- **Task goal**
Single out the lines of the material that contain "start" and copy them.

╔══

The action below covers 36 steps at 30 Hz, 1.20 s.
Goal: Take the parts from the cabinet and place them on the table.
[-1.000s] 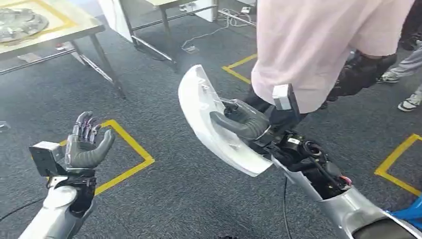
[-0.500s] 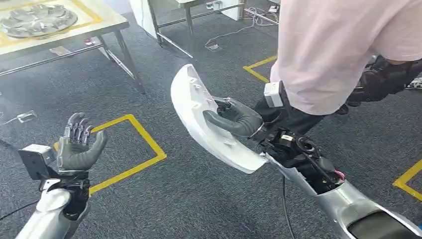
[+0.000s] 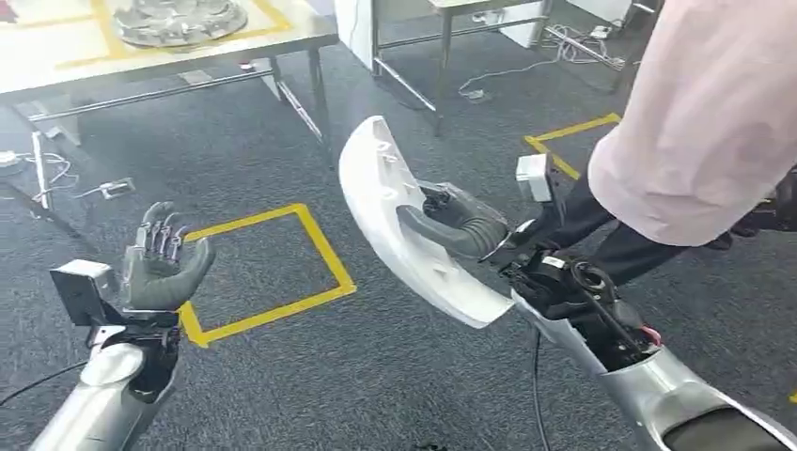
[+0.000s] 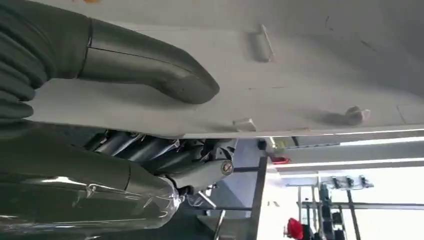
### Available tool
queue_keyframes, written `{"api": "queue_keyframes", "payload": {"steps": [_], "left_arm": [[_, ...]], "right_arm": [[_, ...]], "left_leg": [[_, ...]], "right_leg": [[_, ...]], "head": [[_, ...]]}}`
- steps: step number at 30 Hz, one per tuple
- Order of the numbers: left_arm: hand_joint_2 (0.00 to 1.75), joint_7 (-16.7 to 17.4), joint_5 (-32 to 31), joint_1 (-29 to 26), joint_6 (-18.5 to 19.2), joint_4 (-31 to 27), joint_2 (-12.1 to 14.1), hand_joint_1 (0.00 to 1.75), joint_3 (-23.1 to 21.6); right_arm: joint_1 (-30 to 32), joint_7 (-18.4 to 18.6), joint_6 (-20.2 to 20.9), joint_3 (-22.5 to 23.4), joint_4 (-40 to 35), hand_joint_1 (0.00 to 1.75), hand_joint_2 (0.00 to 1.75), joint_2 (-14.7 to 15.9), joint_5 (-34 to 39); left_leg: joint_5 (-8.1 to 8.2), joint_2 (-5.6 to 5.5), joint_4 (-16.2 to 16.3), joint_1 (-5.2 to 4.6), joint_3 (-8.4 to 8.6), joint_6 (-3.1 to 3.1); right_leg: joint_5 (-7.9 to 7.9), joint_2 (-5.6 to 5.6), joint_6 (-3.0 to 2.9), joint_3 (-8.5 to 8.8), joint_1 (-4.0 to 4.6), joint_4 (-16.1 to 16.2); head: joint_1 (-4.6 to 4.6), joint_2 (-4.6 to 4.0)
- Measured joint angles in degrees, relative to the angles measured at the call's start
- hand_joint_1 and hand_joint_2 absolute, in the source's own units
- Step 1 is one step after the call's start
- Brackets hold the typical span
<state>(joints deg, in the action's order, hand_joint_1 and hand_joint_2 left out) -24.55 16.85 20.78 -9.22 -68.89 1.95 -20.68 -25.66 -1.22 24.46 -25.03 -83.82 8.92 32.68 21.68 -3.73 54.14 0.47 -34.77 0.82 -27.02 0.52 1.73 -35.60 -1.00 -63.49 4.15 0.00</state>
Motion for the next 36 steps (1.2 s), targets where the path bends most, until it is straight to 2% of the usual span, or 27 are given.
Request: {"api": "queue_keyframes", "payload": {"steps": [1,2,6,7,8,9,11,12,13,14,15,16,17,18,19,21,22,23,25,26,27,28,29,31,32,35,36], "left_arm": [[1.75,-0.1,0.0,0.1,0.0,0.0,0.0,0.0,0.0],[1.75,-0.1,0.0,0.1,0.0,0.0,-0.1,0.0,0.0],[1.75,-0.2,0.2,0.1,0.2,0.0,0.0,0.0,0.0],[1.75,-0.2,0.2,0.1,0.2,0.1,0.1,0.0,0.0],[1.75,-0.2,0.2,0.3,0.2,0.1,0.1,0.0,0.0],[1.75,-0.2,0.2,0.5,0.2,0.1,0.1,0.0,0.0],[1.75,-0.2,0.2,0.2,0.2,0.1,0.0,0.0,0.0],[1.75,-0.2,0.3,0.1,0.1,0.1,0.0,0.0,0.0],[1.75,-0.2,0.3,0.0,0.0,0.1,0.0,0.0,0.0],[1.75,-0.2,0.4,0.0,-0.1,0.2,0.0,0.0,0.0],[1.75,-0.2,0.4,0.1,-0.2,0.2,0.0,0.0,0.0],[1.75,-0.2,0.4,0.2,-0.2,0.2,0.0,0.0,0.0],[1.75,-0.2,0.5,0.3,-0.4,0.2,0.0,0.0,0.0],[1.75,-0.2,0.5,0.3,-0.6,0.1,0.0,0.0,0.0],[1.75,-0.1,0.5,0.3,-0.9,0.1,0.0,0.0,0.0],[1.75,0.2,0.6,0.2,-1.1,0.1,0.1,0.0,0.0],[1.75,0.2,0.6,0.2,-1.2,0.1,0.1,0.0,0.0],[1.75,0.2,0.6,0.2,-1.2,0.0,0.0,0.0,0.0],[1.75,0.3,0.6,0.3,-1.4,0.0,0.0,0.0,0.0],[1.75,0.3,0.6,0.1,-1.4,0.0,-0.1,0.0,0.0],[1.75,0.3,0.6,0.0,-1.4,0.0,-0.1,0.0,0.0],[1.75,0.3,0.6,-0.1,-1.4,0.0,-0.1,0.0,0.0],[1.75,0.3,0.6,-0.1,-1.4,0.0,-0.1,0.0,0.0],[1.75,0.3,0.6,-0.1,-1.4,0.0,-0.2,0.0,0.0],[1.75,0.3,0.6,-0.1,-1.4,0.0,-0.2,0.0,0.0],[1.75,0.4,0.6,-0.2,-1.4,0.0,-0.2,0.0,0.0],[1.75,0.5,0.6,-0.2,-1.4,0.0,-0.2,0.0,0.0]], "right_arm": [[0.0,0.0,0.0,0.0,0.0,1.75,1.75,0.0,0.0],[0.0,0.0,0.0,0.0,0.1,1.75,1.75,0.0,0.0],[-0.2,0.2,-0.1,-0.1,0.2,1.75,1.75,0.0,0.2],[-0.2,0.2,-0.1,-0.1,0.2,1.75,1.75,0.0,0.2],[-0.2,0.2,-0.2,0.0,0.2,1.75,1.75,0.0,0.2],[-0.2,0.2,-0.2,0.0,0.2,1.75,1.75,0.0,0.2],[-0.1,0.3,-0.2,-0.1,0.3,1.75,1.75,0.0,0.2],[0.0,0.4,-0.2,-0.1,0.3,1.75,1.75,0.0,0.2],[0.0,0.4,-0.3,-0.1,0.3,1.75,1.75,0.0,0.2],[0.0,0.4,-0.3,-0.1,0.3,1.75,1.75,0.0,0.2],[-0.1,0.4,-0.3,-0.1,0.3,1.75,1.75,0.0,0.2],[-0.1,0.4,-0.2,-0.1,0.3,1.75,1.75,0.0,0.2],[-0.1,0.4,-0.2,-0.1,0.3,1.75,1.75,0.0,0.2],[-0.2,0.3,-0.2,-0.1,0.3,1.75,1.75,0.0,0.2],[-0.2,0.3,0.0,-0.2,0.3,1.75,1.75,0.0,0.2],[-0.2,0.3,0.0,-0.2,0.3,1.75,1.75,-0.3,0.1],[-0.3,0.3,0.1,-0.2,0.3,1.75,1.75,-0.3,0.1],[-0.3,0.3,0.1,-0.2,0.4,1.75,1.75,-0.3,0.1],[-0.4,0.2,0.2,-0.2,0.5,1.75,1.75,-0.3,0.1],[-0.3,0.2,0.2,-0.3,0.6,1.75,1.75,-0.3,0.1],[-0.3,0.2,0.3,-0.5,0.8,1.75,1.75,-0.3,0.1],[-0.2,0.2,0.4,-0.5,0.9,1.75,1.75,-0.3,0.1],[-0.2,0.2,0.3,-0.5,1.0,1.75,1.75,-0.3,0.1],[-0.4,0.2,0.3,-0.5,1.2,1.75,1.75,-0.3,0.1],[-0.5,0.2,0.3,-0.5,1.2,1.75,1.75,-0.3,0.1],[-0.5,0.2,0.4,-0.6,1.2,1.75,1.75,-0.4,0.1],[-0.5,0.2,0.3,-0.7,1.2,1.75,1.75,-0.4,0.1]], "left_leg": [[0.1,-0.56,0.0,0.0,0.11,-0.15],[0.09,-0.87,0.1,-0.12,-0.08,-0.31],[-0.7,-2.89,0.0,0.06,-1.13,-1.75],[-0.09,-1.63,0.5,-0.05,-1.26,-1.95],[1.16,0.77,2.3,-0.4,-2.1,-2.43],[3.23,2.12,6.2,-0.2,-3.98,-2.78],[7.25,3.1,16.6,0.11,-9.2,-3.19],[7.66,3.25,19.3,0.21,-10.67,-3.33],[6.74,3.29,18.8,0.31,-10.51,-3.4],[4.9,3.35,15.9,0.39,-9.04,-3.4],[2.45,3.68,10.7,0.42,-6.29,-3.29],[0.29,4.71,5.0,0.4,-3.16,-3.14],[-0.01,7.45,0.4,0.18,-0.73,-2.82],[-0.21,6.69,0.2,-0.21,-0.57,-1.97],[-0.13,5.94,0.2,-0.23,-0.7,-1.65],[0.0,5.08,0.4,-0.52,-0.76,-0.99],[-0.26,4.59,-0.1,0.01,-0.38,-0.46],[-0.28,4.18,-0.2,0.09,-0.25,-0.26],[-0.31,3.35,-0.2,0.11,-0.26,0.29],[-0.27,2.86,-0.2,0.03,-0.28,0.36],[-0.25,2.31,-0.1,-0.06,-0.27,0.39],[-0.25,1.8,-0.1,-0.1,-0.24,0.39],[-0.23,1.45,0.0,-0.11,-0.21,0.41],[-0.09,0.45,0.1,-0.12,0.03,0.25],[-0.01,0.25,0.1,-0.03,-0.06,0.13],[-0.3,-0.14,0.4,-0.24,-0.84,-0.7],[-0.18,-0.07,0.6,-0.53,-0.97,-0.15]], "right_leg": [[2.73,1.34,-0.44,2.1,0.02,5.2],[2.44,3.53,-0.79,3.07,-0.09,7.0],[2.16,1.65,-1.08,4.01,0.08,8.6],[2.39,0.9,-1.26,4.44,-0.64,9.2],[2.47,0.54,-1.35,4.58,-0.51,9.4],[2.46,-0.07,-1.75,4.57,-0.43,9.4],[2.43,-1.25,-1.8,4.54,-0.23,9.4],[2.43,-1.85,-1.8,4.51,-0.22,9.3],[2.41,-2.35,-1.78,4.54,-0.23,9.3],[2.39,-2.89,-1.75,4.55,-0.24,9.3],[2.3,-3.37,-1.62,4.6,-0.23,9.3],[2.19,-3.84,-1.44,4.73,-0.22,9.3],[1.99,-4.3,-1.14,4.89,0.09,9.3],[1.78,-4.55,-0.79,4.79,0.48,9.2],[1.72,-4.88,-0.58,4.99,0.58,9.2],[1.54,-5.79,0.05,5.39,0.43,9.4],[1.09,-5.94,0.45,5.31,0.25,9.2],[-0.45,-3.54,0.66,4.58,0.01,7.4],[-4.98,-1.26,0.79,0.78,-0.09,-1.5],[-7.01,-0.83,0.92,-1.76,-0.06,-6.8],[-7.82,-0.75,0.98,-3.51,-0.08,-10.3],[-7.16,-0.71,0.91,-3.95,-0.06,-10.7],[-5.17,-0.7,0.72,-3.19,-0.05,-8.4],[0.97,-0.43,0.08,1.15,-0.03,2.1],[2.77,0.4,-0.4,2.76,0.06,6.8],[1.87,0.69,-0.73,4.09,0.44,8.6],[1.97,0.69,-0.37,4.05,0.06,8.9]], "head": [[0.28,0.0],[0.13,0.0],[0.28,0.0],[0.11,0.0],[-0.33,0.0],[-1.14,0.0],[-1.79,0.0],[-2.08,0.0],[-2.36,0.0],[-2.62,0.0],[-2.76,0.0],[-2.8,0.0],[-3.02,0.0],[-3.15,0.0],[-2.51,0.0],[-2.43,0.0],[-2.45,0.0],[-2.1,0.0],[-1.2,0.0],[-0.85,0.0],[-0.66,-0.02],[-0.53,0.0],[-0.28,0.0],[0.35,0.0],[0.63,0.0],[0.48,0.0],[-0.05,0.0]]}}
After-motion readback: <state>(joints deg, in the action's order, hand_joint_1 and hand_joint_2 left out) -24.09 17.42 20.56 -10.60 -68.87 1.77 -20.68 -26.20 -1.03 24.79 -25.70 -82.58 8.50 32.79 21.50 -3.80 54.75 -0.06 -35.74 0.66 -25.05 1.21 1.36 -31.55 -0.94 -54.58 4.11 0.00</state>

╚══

- **Answer to the problem**
- Measured joint angles in degrees, relative to the angles measured at the call's start
- Step 1 is one step after the call's start

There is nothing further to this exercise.